Transcribe only the lines of the listing below from the one holding "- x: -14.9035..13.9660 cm" through the one holding "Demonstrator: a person", inclusive, without any change.

(Records shown Opens)

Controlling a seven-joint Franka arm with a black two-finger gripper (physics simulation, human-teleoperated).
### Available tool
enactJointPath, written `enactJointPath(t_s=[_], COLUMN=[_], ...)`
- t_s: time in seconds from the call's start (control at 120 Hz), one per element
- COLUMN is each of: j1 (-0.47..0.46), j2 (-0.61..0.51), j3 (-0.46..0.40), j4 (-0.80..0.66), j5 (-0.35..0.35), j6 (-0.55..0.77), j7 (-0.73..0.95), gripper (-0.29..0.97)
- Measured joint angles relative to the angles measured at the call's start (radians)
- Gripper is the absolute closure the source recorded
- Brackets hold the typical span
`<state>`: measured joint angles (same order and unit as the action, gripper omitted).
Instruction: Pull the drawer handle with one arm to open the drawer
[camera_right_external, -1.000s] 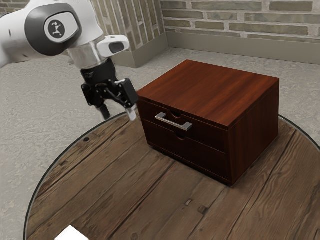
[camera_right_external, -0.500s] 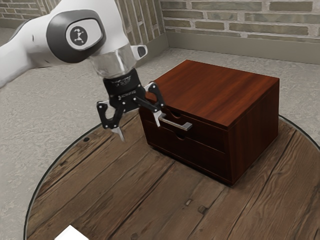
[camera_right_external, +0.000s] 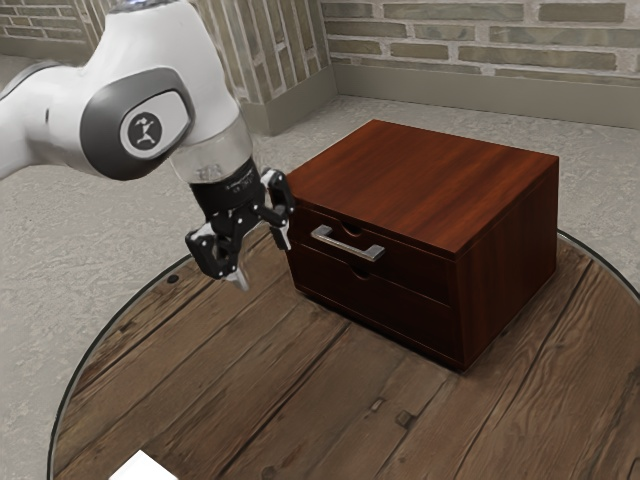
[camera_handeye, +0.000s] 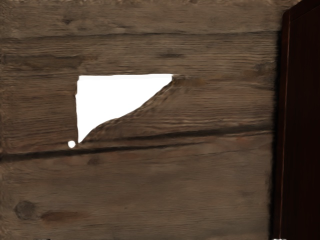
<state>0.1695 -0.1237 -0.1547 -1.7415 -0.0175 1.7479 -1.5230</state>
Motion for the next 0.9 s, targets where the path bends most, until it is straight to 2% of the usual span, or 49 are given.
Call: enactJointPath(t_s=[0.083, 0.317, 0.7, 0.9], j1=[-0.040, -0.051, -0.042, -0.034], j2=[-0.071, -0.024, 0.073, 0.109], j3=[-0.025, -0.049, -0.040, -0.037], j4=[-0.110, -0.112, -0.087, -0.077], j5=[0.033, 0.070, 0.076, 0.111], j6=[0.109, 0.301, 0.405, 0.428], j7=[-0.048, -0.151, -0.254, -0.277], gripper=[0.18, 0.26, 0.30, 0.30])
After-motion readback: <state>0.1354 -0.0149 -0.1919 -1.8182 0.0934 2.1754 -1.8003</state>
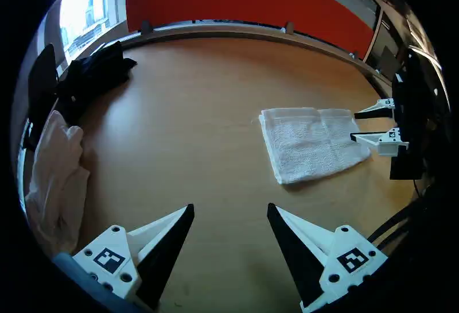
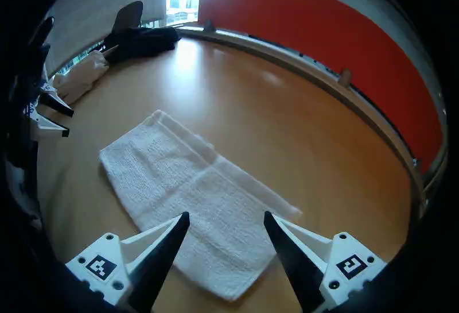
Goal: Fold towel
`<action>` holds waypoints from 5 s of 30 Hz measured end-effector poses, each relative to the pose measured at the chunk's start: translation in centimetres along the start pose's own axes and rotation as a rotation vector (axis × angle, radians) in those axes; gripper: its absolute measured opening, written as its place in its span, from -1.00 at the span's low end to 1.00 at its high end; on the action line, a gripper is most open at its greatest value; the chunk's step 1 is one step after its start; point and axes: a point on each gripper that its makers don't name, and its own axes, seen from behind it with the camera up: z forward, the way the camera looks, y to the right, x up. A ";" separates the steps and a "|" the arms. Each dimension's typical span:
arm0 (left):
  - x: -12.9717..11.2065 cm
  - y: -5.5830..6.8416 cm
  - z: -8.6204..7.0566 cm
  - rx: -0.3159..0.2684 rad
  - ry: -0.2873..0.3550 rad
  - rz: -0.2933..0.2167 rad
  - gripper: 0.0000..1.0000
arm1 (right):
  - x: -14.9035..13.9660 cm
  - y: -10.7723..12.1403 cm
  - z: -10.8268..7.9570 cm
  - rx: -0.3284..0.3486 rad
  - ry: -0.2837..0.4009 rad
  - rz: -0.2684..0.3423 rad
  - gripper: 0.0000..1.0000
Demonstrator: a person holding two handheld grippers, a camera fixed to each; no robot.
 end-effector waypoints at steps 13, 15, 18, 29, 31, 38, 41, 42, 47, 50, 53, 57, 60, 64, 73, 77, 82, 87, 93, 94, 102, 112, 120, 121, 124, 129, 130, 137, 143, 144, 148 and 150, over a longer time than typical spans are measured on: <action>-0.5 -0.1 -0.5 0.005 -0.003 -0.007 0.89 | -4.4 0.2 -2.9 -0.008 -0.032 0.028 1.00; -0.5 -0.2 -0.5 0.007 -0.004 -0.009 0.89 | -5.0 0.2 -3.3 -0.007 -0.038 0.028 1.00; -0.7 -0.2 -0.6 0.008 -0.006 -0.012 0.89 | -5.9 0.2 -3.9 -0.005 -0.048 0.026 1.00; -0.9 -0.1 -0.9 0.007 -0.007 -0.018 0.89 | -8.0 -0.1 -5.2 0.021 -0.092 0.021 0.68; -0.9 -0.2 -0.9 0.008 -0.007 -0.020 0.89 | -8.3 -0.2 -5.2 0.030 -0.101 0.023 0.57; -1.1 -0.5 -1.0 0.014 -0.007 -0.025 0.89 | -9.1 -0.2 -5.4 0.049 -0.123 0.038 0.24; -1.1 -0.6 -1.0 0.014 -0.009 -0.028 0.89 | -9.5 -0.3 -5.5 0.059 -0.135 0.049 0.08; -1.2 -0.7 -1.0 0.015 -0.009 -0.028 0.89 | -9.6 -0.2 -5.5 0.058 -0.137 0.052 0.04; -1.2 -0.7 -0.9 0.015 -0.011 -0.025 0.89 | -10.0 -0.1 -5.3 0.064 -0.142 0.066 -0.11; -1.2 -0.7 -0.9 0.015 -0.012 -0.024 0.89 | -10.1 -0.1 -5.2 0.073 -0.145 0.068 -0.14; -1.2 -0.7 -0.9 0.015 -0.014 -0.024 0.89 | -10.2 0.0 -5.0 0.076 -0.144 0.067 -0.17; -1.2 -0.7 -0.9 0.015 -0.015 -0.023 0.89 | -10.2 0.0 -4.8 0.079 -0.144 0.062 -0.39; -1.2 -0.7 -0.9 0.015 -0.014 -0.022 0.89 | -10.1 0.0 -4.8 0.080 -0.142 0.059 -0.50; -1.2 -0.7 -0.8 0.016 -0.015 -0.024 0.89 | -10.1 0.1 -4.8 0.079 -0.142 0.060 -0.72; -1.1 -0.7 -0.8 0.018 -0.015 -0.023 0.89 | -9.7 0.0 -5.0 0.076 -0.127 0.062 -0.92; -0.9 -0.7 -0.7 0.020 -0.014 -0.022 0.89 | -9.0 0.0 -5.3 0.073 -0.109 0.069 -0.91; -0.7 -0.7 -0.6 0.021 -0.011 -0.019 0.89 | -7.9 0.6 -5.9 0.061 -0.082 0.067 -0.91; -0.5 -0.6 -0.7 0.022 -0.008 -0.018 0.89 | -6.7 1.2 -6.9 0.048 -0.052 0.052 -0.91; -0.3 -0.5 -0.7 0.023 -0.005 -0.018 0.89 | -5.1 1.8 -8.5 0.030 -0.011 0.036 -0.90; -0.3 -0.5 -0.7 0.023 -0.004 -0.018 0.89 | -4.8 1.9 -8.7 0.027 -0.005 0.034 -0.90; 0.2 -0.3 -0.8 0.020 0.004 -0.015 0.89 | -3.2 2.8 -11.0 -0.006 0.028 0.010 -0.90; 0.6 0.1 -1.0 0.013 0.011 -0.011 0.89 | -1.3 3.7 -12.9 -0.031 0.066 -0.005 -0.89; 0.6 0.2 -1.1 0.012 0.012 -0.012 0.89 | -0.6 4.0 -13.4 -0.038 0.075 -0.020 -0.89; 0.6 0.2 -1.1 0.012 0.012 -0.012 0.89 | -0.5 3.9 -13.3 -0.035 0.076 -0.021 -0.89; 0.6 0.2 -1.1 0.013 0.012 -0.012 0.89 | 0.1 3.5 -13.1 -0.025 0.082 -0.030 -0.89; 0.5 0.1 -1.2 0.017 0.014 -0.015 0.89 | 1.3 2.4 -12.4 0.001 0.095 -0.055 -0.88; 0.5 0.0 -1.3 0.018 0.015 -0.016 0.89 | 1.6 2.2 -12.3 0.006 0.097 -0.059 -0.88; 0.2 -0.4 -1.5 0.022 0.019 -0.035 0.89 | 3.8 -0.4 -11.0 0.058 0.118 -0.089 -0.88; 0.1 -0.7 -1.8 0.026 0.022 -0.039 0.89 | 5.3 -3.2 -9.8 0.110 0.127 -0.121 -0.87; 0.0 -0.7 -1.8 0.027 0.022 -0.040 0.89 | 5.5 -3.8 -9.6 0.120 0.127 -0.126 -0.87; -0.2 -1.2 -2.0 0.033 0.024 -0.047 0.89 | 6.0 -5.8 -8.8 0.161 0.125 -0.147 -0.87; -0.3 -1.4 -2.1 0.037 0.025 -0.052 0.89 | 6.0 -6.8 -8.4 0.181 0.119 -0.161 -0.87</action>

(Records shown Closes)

* Output of the task
  - x: -14.9035..13.9660 cm
  - y: -10.7723..12.1403 cm
  - z: -10.8268..7.9570 cm
  - rx: -0.3284..0.3486 rad
  - ry: -0.2837..0.4009 rad
  - rz: -0.2684..0.3423 rad
  - gripper: 0.0000..1.0000
Demonstrator: a person holding two handheld grippers, a camera fixed to each; no robot.

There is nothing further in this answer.